» **Assignment**: Every record shown below is to be output exactly.

····················

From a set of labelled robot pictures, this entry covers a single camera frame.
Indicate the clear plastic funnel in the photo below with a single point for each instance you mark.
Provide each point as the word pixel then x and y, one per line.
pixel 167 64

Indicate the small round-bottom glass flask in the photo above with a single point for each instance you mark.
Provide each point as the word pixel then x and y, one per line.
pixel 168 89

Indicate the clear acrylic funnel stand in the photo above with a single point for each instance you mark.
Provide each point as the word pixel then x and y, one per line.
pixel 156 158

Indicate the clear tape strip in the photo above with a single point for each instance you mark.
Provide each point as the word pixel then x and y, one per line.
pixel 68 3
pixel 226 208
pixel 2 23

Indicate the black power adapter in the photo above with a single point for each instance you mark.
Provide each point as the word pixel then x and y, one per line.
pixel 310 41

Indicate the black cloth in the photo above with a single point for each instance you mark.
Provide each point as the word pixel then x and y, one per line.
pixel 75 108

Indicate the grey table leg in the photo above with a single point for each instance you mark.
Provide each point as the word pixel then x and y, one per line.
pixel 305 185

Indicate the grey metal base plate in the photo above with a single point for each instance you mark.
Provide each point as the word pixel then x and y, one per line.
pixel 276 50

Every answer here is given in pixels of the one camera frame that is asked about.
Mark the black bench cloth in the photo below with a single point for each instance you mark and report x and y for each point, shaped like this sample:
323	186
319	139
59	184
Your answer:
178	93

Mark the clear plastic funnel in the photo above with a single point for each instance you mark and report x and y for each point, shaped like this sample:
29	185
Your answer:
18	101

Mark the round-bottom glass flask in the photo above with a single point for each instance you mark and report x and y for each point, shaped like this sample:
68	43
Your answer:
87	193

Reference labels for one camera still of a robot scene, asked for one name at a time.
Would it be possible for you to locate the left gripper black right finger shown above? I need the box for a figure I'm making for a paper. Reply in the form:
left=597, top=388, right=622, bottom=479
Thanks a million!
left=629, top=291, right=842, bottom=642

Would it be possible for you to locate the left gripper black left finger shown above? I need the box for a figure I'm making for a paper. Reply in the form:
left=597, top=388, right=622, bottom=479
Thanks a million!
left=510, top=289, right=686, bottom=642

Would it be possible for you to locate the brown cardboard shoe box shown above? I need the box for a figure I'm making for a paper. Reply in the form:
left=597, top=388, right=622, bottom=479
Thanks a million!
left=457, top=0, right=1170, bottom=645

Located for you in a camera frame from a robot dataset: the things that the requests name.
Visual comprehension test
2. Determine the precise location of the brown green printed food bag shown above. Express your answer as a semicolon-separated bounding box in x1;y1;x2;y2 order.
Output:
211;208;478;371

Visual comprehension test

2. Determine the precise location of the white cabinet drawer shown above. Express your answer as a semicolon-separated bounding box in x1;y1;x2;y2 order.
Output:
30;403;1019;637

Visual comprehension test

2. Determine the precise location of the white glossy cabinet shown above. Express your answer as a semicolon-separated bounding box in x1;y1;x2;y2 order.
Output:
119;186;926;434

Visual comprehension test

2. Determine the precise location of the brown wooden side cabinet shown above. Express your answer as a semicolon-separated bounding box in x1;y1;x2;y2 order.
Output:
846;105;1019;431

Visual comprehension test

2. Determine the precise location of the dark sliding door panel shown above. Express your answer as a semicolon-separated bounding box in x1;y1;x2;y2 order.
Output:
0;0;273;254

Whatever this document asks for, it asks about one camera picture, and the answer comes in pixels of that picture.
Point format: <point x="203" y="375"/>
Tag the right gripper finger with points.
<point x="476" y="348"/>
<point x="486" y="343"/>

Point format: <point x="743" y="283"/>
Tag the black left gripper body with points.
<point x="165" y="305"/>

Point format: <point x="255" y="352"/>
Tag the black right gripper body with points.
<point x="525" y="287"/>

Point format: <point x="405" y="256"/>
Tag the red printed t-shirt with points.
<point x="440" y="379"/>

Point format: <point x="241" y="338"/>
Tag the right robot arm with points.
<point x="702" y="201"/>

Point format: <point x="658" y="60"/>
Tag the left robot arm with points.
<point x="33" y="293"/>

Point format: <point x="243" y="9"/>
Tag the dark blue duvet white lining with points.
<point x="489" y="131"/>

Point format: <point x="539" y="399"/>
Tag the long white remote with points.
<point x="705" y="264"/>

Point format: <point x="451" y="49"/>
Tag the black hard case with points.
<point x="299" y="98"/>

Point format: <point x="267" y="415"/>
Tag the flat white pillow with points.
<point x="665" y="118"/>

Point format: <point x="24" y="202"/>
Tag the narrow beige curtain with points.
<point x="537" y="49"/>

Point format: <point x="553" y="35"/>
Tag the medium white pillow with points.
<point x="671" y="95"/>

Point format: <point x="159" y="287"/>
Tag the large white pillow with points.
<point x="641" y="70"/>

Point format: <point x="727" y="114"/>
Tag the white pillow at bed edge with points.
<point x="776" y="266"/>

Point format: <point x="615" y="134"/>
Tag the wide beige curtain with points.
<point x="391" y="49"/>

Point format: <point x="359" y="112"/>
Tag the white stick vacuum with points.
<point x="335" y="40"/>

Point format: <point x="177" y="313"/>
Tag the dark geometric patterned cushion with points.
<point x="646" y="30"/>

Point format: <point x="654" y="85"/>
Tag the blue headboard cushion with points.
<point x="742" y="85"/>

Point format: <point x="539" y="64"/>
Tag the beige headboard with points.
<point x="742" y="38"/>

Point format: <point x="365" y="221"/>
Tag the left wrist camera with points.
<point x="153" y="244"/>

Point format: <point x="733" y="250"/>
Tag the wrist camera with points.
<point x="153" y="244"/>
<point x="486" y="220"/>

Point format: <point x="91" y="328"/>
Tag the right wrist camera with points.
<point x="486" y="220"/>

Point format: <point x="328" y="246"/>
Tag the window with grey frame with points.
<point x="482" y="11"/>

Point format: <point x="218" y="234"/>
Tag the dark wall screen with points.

····················

» **Task answer**:
From a set of labelled robot pictures, this entry covers a single camera frame.
Indicate the clear plastic funnel in the photo below with a single point for each instance you mark.
Provide each point as the word pixel then x and y, one per line.
pixel 167 64

Indicate the small round-bottom glass flask in the photo above with a single point for each instance you mark.
Provide each point as the word pixel then x and y, one per line.
pixel 168 89

Indicate the clear acrylic funnel stand in the photo above with a single point for each instance you mark.
Provide each point as the word pixel then x and y, one per line.
pixel 156 158

Indicate the clear tape strip in the photo above with a single point for each instance you mark.
Provide each point as the word pixel then x and y, one per line.
pixel 68 3
pixel 226 208
pixel 2 23

Indicate the black power adapter in the photo above with a single point for each instance you mark.
Provide each point as the word pixel then x and y, one per line.
pixel 310 41

Indicate the black cloth in the photo above with a single point for each instance you mark.
Provide each point as the word pixel then x and y, one per line.
pixel 75 108

Indicate the grey table leg in the photo above with a single point for each instance you mark.
Provide each point as the word pixel then x and y, one per line.
pixel 305 185

Indicate the grey metal base plate in the photo above with a single point for each instance you mark.
Provide each point as the word pixel then x and y, one per line.
pixel 276 50

Every answer here is given in pixels of the one camera frame that is asked about.
Mark the black bench cloth in the photo below with a single point for each instance you mark and report x and y for each point, shaped like this sample:
323	186
319	139
59	184
Your answer:
178	93

Mark the clear plastic funnel in the photo above with a single point for each instance you mark and report x and y for each point, shaped like this sample:
29	185
Your answer:
18	101

Mark the round-bottom glass flask in the photo above with a single point for each instance you mark and report x and y for each point, shaped like this sample:
68	43
Your answer:
87	193

Reference labels for one camera still of a robot scene, asked for one name at a time.
Would it be possible for you to locate the left gripper black right finger shown above? I need the box for a figure I'm making for a paper. Reply in the form:
left=597, top=388, right=622, bottom=479
Thanks a million!
left=629, top=291, right=842, bottom=642

Would it be possible for you to locate the left gripper black left finger shown above? I need the box for a figure I'm making for a paper. Reply in the form:
left=597, top=388, right=622, bottom=479
Thanks a million!
left=510, top=289, right=686, bottom=642

Would it be possible for you to locate the brown cardboard shoe box shown above? I need the box for a figure I'm making for a paper. Reply in the form:
left=597, top=388, right=622, bottom=479
Thanks a million!
left=457, top=0, right=1170, bottom=645

Located for you in a camera frame from a robot dataset: the things that the requests name.
Visual comprehension test
2. Determine the precise location of the brown green printed food bag shown above. Express your answer as a semicolon-separated bounding box in x1;y1;x2;y2 order.
Output:
211;208;478;371

Visual comprehension test

2. Determine the precise location of the white cabinet drawer shown above. Express your answer as a semicolon-separated bounding box in x1;y1;x2;y2 order.
Output:
30;403;1019;637

Visual comprehension test

2. Determine the precise location of the white glossy cabinet shown above. Express your answer as a semicolon-separated bounding box in x1;y1;x2;y2 order.
Output:
119;186;926;434

Visual comprehension test

2. Determine the precise location of the brown wooden side cabinet shown above. Express your answer as a semicolon-separated bounding box in x1;y1;x2;y2 order.
Output:
846;105;1019;431

Visual comprehension test

2. Determine the precise location of the dark sliding door panel shown above. Express your answer as a semicolon-separated bounding box in x1;y1;x2;y2 order.
Output:
0;0;273;254

Whatever this document asks for, it asks about one camera picture, and the answer comes in pixels of that picture.
Point format: <point x="203" y="375"/>
Tag the right gripper finger with points.
<point x="476" y="348"/>
<point x="486" y="343"/>

Point format: <point x="743" y="283"/>
Tag the black left gripper body with points.
<point x="165" y="305"/>

Point format: <point x="255" y="352"/>
Tag the black right gripper body with points.
<point x="525" y="287"/>

Point format: <point x="405" y="256"/>
Tag the red printed t-shirt with points.
<point x="440" y="379"/>

Point format: <point x="241" y="338"/>
Tag the right robot arm with points.
<point x="702" y="201"/>

Point format: <point x="658" y="60"/>
Tag the left robot arm with points.
<point x="33" y="293"/>

Point format: <point x="243" y="9"/>
Tag the dark blue duvet white lining with points.
<point x="489" y="131"/>

Point format: <point x="539" y="399"/>
Tag the long white remote with points.
<point x="705" y="264"/>

Point format: <point x="451" y="49"/>
Tag the black hard case with points.
<point x="299" y="98"/>

Point format: <point x="267" y="415"/>
Tag the flat white pillow with points.
<point x="665" y="118"/>

Point format: <point x="24" y="202"/>
Tag the narrow beige curtain with points.
<point x="537" y="49"/>

Point format: <point x="553" y="35"/>
Tag the medium white pillow with points.
<point x="671" y="95"/>

Point format: <point x="159" y="287"/>
Tag the large white pillow with points.
<point x="641" y="70"/>

Point format: <point x="727" y="114"/>
Tag the white pillow at bed edge with points.
<point x="776" y="266"/>

Point format: <point x="615" y="134"/>
Tag the wide beige curtain with points.
<point x="391" y="49"/>

Point format: <point x="359" y="112"/>
Tag the white stick vacuum with points.
<point x="335" y="40"/>

Point format: <point x="177" y="313"/>
Tag the dark geometric patterned cushion with points.
<point x="646" y="30"/>

Point format: <point x="654" y="85"/>
Tag the blue headboard cushion with points.
<point x="742" y="85"/>

Point format: <point x="539" y="64"/>
Tag the beige headboard with points.
<point x="742" y="38"/>

Point format: <point x="365" y="221"/>
Tag the left wrist camera with points.
<point x="153" y="244"/>

Point format: <point x="733" y="250"/>
Tag the wrist camera with points.
<point x="153" y="244"/>
<point x="486" y="220"/>

Point format: <point x="91" y="328"/>
Tag the right wrist camera with points.
<point x="486" y="220"/>

Point format: <point x="328" y="246"/>
Tag the window with grey frame with points.
<point x="482" y="11"/>

Point format: <point x="218" y="234"/>
Tag the dark wall screen with points.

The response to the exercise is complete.